The new company is expected to be listed on the stock exchanges within 18 to 21 months, once it receives all the required legal and regulatory approvals, Apollo Hospitals said in an exchange filing. Separately, Apollo HealthCo has agreed to buy the remaining 74.5% stake in Apollo Medicals, which means Apollo Pharmacies will become fully owned by the new company after the deal is complete.

According to Motilal Oswal Financial Services, after all the steps are completed, the total number of shares in the new company (including a 3% pool reserved for employee stock options) will be around 667 million shares, with each share having a face value of ₹2.

"It (the demerger) allows for a sharper strategic focus, with AHEL concentrating on core healthcare services, while NewCo drives growth in digital health and pharmacy distribution under dedicated leadership," the brokerage said in a note.

It added that the structure ensures efficient capital allocation and governance, with clear growth plans for both AHEL and NewCo as independent yet strategically aligned entities. AHEL will retain a 15–17.5% stake in NewCo and board representation, ensuring continuity and synergies through arm’s-length commercial arrangements.

Following the announcement, Apollo Hospitals' shares rose 3.48% to ₹7,495.00 on Tuesday.

The private hospital group said the new company is aiming to reach ₹25,000 crore in revenue and about 7% profit margin (before interest, tax, and depreciation) by the financial year 2027. This will be achieved by combining the scale of Keimed, which holds around 15% of India’s medicine distribution market, the strength of Apollo Pharmacies’ more than 6,600 physical stores, and the growing popularity of Apollo 24|7’s online services.

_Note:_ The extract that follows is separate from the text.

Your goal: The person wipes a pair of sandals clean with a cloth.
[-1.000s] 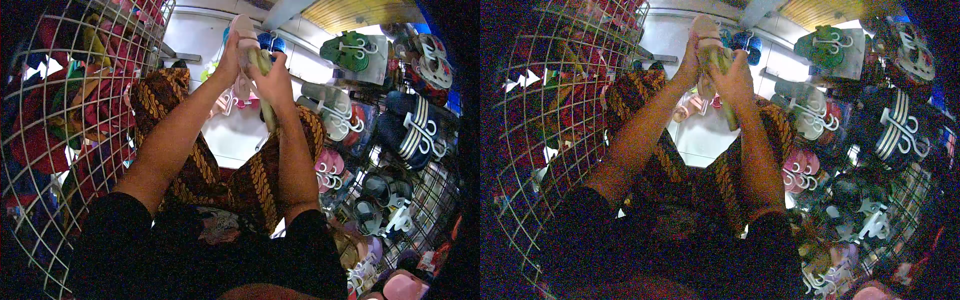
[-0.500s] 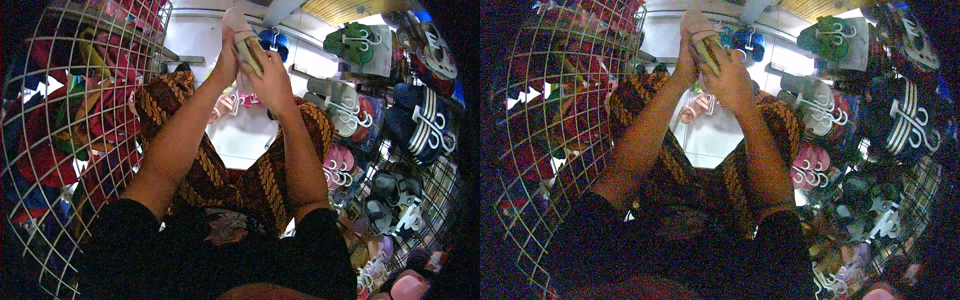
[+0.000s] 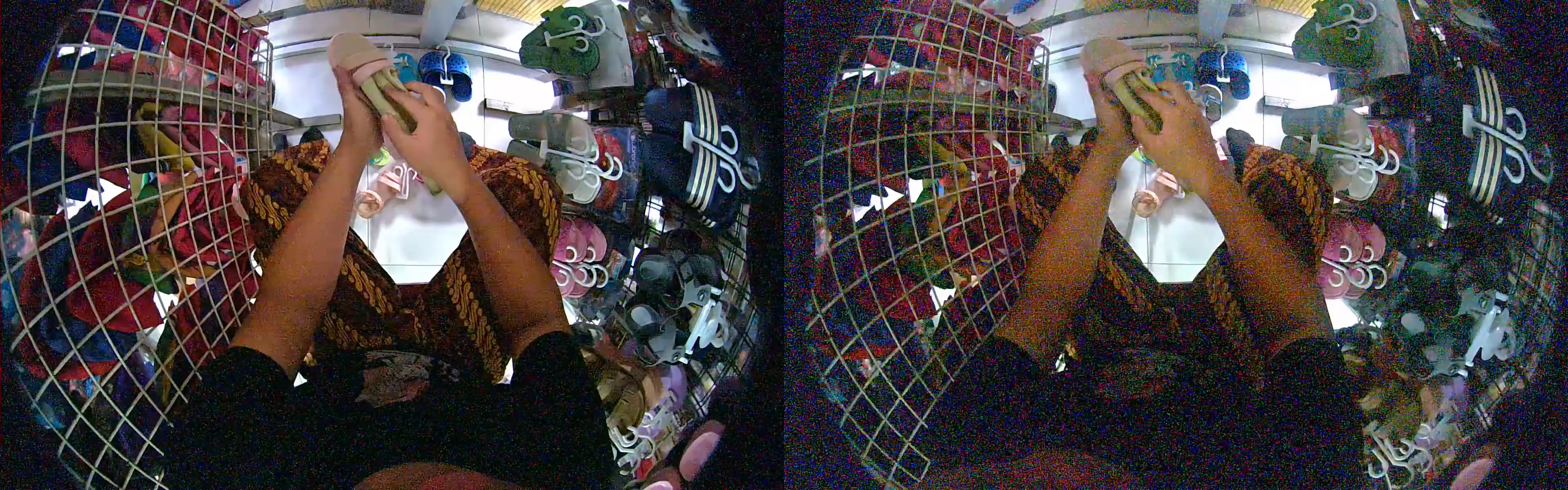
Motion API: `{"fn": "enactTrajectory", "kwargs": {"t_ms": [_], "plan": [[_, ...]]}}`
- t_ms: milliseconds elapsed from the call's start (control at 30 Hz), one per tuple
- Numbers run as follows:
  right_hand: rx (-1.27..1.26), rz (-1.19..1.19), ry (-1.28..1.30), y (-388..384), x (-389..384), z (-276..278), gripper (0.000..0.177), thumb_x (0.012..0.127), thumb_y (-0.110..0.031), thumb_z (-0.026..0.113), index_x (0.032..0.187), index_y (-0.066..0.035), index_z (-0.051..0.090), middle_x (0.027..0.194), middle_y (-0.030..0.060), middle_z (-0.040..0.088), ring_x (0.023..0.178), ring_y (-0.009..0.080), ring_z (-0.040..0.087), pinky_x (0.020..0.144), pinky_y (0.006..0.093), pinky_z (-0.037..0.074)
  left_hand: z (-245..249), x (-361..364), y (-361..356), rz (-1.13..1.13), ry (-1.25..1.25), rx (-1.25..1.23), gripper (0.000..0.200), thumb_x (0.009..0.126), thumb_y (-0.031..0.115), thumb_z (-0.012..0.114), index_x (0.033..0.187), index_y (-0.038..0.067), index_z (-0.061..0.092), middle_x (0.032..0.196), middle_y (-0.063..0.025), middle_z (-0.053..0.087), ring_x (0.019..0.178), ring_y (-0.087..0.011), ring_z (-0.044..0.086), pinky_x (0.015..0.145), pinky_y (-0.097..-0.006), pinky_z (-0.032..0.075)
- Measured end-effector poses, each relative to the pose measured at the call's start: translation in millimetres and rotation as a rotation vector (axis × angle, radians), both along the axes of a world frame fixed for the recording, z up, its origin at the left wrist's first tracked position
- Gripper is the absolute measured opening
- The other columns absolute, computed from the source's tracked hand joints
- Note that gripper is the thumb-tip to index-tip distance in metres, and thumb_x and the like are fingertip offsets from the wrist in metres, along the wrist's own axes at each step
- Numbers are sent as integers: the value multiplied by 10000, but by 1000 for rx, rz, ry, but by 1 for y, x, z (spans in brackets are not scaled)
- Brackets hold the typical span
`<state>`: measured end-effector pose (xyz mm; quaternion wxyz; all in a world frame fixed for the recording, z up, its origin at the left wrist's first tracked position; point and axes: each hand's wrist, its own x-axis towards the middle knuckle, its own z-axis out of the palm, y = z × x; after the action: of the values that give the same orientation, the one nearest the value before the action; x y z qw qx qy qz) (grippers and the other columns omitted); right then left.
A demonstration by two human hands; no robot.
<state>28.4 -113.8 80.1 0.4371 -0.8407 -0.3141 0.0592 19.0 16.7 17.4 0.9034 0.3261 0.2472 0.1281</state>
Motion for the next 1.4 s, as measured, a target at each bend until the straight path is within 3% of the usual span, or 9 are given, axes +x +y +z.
{"fn": "enactTrajectory", "kwargs": {"t_ms": [200, 400, 500, 600, 800, 933, 1233, 1367, 1400], "plan": [[93, -75, -67, 6, -6, -8, 356, 852, -203, 646, 1169, -40, 643, 1199, 219, 563, 1065, 375, 571, 946, 407, 450, 22, -7, -3, -117, -60, 226, 846, 857, 801, 200, 1296, 131, 475, 1199, -90, 578, 1065, -270, 556, 966, -403, 444], [120, -69, -155, 5, -3, -4, 332, 840, -157, 638, 1150, -42, 656, 1199, 205, 585, 1062, 365, 581, 926, 396, 466, 7, -5, -9, -113, -12, 142, 836, 860, 782, 168, 1299, 133, 459, 1199, -75, 565, 1061, -254, 554, 921, -365, 478], [112, -102, -60, 5, -1, -8, 321, 844, -152, 623, 1148, -56, 660, 1203, 197, 588, 1062, 368, 580, 927, 401, 464, 1, -6, -13, -76, -31, 274, 859, 888, 750, 168, 1340, 62, 413, 1233, -119, 531, 1142, -237, 522, 1012, -359, 407], [111, -142, -74, 10, -3, -10, 325, 846, -157, 610, 1158, -76, 654, 1197, 188, 589, 1048, 373, 582, 918, 417, 467, -12, -1, -8, -57, -7, 449, 846, 858, 787, 178, 1315, 129, 450, 1221, -95, 549, 1091, -262, 548, 938, -373, 468], [91, -40, -264, 6, 1, -8, 361, 843, -155, 592, 1200, -115, 631, 1164, 180, 589, 987, 384, 586, 884, 449, 484, 12, -8, -11, -95, -63, 183, 761, 933, 698, 177, 1353, 107, 409, 1263, -126, 529, 1138, -283, 527, 1003, -371, 421], [57, -98, -200, 8, 2, -7, 341, 849, -158, 585, 1182, -114, 645, 1173, 186, 592, 998, 381, 588, 884, 455, 483, -11, -3, -12, -10, -67, 336, 765, 942, 684, 198, 1366, 78, 389, 1289, -142, 516, 1183, -292, 500, 1018, -401, 405], [29, 225, 8, -7, 16, 0, 355, 798, -270, 635, 1114, -118, 690, 1167, 184, 609, 980, 365, 618, 879, 426, 500, 18, -17, 17, -3, -167, -75, 693, 907, 680, 338, 1197, 82, 532, 1074, -112, 624, 962, -263, 608, 851, -402, 504], [-15, 180, 34, -14, 22, -3, 351, 774, -237, 649, 1081, -71, 689, 1117, 179, 628, 990, 343, 618, 893, 391, 496, -11, -6, 11, 59, 25, 2, 698, 889, 690, 329, 1215, 102, 519, 1136, -106, 585, 1030, -251, 573, 905, -418, 470], [20, 184, 9, -14, 19, -3, 363, 776, -278, 644, 1080, -86, 691, 1089, 179, 635, 962, 356, 617, 874, 413, 500, -13, -1, 8, 118, 33, 53, 803, 829, 754, 383, 1235, 75, 518, 1041, -156, 630, 885, -320, 625, 780, -436, 534]]}}
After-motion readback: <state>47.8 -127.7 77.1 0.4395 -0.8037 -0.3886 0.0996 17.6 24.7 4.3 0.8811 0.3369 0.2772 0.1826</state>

For the financial year 2025, the new company is expected to report ₹16,300 crore in revenue. It is also projected to earn ₹580 crore in earnings before interest, tax, and depreciation (EBITDA) and ₹220 crore in net profit—reflecting growth in the digital business and cost savings in its online healthcare services.

The deal helps remove the “holding company discount” that was applied to the pharmacy business, allowing the public to invest directly in it. It also improves transparency and makes it easier to compare the company’s performance with other digital and offline pharmacy businesses.